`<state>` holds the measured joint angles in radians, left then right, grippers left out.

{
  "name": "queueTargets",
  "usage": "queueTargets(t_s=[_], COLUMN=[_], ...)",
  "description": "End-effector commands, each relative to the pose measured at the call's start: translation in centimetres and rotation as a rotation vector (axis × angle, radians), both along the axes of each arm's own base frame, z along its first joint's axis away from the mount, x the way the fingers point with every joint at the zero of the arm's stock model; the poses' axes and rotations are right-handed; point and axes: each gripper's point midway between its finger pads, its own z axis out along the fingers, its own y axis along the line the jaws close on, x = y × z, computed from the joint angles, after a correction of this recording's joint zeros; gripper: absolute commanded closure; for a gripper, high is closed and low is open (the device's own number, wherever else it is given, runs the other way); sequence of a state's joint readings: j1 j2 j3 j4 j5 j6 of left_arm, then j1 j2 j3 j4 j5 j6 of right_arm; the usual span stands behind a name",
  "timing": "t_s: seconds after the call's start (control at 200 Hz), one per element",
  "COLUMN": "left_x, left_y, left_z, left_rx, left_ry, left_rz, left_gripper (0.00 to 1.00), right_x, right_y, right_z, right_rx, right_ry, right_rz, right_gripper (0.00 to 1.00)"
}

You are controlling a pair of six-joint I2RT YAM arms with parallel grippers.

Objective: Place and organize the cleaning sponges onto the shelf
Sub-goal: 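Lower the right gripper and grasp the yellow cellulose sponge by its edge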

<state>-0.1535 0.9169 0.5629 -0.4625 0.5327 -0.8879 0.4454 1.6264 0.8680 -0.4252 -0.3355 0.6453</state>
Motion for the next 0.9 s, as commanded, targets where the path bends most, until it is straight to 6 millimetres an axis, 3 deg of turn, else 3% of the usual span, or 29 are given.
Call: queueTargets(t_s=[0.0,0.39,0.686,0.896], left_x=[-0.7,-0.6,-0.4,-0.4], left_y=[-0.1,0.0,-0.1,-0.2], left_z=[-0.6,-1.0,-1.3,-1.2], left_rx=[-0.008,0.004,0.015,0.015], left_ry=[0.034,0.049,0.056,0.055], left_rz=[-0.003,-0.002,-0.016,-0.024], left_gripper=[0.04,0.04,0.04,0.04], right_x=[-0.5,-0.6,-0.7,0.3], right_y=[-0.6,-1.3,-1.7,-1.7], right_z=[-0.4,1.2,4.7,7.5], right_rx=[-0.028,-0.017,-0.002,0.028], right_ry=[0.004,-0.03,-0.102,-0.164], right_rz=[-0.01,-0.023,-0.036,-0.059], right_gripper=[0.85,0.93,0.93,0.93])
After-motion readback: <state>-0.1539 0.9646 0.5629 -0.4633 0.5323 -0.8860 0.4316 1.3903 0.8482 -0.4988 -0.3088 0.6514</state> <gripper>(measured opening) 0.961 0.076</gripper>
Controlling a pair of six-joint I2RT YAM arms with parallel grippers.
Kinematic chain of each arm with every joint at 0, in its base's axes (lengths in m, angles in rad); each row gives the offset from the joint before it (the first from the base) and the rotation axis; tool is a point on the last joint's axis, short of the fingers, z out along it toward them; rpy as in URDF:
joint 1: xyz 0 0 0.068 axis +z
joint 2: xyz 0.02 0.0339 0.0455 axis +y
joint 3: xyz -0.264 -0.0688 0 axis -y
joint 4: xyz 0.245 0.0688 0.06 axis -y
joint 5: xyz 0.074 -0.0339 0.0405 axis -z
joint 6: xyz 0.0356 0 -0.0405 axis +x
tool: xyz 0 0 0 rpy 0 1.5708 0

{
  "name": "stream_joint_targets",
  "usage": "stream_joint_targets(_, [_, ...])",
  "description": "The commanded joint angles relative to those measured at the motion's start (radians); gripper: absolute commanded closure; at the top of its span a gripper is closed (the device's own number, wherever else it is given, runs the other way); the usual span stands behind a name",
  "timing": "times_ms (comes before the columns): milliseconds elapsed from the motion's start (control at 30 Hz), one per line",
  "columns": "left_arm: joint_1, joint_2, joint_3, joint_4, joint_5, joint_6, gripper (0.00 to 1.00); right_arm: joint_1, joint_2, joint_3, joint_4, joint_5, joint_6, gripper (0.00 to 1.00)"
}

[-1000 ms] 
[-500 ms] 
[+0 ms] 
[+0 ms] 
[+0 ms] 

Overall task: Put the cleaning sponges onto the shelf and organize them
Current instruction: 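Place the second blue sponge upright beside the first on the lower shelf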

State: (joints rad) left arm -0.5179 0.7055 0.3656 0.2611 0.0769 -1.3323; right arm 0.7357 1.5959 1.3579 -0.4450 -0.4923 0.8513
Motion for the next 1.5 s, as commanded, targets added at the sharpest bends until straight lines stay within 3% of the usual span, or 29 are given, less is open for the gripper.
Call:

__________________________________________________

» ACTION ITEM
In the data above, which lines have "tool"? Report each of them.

» RESULT FOR THIS TASK
Kinematic chain of each arm with every joint at 0, in its base's axes (lengths in m, angles in rad); each row gives the offset from the joint before it (the first from the base) and the rotation axis; tool is a point on the last joint's axis, short of the fingers, z out along it toward them; rpy as in URDF:
tool: xyz 0 0 0 rpy 0 1.5708 0

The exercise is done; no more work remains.